In April of 2017, there was no controlling interpretation of Section 545.060(a) from the Court of Criminal Appeals and the intermediate courts were split. A controlling interpretation did not arrive until the opinion in Hardin issued on November 2, 2022. Therefore, the officer’s mistaken interpretation of Section 545.060(a) was “entirely reasonable in view of the nuanced statutory language and the conflicting caselaw from this Court and the intermediate courts of appeals interpreting it.”2

But the Court’s position depends upon a belief that, because other courts of appeals held differently

and because this Court handed down fractured opinions in Leming, Hernandez was no longer

precedent in the Third Court of Appeals district. I disagree.

When a court of appeals decides a case, that decision is binding upon the district courts

within the court of appeals’s jurisdiction. “Trial courts ‘must follow and be bound by a ruling of law

made by a Court of Appeals until such ruling is overruled or set aside’ by the Court of Criminal

Appeals.” Perez v. State, 495 S.W.3d 374, 392 (Tex. App.—Houston [14th Dist.]. 2016, no pet.)

(quoting Hurt v. Oak Downs, Inc., 85 S.W.2d 294, 300 (Tex. App.—Dallas 1935, writ dism’d w.o.j.)

(Bond, J., dissenting)). Accordingly, we have held that mandamus is available “to correct [a trial

court’s] judicial action that ignores clear, binding precedent from a court of superior jurisdiction.”

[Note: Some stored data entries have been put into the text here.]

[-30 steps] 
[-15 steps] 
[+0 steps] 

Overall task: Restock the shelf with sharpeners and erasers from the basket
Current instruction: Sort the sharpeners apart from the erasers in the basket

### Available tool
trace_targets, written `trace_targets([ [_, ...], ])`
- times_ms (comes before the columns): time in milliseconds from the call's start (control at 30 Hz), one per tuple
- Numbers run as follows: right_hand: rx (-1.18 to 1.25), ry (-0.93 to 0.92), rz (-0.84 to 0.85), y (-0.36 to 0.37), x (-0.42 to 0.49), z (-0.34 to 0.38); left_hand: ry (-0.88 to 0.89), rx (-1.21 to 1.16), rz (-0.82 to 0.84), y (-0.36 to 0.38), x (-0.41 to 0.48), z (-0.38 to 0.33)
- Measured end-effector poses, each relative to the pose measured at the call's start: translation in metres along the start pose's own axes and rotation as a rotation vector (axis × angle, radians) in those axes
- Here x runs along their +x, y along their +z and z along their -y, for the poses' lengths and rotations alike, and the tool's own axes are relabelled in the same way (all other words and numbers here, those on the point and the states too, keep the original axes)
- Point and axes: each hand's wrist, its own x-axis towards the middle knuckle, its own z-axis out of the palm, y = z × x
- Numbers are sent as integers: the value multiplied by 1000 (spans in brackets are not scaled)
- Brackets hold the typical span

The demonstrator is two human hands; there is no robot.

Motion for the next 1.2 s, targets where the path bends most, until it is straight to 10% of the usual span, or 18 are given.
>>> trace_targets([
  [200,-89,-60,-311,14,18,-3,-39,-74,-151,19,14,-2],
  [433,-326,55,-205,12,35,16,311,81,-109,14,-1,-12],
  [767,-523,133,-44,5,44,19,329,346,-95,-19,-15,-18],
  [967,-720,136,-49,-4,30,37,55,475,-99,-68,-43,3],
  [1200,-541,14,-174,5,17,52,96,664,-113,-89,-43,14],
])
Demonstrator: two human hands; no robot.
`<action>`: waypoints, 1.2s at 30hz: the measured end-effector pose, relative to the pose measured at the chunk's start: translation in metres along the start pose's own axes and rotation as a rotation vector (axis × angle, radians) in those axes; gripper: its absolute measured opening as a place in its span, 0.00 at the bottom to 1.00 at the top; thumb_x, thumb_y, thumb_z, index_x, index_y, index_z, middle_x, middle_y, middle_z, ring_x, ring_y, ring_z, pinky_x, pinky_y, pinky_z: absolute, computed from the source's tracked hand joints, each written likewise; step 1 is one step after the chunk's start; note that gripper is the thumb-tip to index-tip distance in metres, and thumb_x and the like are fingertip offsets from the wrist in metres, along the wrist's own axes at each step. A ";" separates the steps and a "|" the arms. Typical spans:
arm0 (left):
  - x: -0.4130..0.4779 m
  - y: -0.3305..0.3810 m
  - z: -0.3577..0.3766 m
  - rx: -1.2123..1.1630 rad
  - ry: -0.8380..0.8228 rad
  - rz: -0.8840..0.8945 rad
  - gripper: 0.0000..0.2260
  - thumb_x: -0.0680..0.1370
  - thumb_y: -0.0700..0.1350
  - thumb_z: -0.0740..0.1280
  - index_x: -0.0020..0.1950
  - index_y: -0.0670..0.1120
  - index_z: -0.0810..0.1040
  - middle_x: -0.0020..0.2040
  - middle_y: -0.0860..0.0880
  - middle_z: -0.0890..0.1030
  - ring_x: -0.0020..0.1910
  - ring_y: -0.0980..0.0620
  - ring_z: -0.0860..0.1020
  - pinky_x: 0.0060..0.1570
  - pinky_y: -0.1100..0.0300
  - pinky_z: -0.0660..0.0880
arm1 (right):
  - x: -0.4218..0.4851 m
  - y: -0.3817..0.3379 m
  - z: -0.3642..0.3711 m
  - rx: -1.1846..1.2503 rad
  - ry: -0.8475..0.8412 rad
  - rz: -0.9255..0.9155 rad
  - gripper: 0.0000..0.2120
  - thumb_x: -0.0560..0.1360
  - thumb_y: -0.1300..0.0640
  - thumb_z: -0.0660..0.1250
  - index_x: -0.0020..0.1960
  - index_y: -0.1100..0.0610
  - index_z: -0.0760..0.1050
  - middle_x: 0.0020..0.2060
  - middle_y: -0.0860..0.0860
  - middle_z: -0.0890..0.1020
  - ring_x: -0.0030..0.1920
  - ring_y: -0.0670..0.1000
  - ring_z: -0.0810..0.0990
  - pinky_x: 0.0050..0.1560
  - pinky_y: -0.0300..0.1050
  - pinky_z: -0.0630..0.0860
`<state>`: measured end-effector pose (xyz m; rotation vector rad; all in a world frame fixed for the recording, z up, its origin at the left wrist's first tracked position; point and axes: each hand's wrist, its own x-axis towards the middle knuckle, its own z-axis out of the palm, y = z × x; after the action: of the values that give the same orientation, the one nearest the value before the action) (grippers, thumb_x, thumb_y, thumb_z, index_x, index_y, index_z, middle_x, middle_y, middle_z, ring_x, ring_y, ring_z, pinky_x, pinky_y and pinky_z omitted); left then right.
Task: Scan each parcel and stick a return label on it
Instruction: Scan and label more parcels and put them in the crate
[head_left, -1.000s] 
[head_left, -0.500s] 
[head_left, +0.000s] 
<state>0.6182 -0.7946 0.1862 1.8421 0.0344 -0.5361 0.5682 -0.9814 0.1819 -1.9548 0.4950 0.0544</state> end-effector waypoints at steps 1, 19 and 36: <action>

State ex rel. Healey v. McMeans, 884 S.W.2d 772, 774 (Tex. Crim. App. 1994). “Trial judges do not

enjoy the freedom to ignore the law.” Id. The district court in Bell County that heard Appellant’s

motion to suppress was bound by the Third Court of Appeals’s decision in Hernandez.

And not only was the district court in Bell County bound by Hernandez, so, too, was the

Third Court of Appeals. A court of appeals is “bound by prior opinions of [that] court unless there

is a contrary decision by [that] court en banc or a higher court.” Nowzaradan v. Ryans, 347 S.W.3d

2 Id. at 12 (quoting Hardin, 664 S.W.3d at 879 (Slaughter, J., concurring)). 5

734, 739 (Tex. App.—Houston [14th Dist.] 2011, no pet.) (emphasis in original); see also Thomas

v. Torrez, 362 S.W.3d 669, 679 (Tex. App.—Houston [14th Dist.] 2011, pet.